Arresto Rossignolo, Porchietto: gli unici a non dover pagare sono i lavoratori

12.07.2012 Print

"L'arresto di Gian Mario Rossignolo è la triste conferma della gravità della situazione che si è venuta a creare in queste settimane alla De Tomaso. Ma deve servirci come spinta ulteriore per la ricerca di una soluzione condivisa. Inutile ripetere che lo avevamo detto e che non ci fidavamo delle affermazioni che provenivano dalla proprietà dell'azienda. Inutile ripetere che abbiamo fatto bene ad evitare nuovi flussi di denaro pubblico nelle tasche di Rossignolo. Adesso dobbiamo solo,  e senza più esitazioni, trovare un accordo fra le parti con la speranza di un supporto anche da parte del Governo di Roma.
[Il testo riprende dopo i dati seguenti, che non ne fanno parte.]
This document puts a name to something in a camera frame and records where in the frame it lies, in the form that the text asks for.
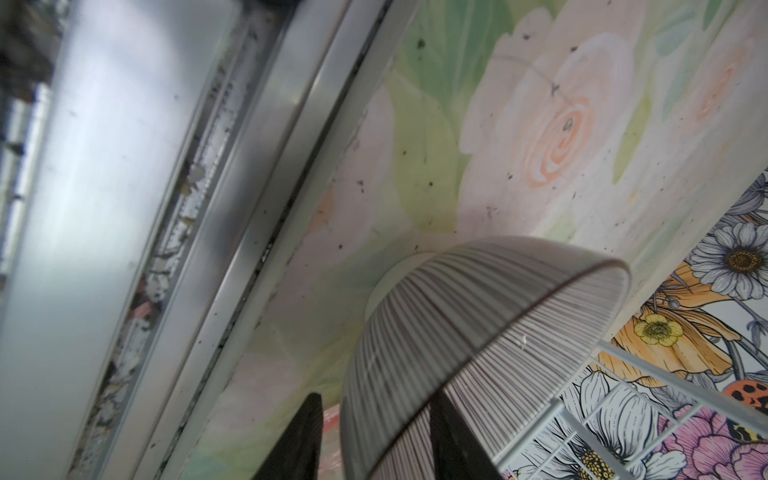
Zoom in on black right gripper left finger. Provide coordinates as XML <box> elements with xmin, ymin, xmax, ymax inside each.
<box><xmin>252</xmin><ymin>392</ymin><xmax>324</xmax><ymax>480</ymax></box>

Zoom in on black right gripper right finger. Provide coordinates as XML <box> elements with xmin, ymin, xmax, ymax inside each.
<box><xmin>429</xmin><ymin>391</ymin><xmax>502</xmax><ymax>480</ymax></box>

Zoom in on white ribbed bowl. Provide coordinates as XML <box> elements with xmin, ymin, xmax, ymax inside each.
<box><xmin>340</xmin><ymin>236</ymin><xmax>631</xmax><ymax>479</ymax></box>

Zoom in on pink glass cup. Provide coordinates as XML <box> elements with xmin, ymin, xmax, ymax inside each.
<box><xmin>317</xmin><ymin>404</ymin><xmax>345</xmax><ymax>480</ymax></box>

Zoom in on white wire dish rack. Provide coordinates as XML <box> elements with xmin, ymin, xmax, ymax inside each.
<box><xmin>495</xmin><ymin>341</ymin><xmax>767</xmax><ymax>479</ymax></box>

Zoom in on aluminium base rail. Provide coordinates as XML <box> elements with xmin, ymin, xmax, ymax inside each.
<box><xmin>1</xmin><ymin>1</ymin><xmax>418</xmax><ymax>479</ymax></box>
I lavoratori della De Tomaso avrebbero potuto, forse, accettare l'idea di pagare un pedaggio alla grave crisi economica che sta colpendo l'intero sistema paese. Ma non è pensabile che debbano pagare sulla propria carne gli effetti devastanti di un reato o del malaffare di imprenditori senza scrupoli. Sarebbe una follia. E sarebbe un bruttissimo segnale per l'intero paese". Lo ha detto Claudia Porchietto, Assessore Lavoro e Formazione Regione Piemonte, commentando la notizia dell'arresto di Gian Maria Rossignolo, proprietario dell'azienda De Tomaso.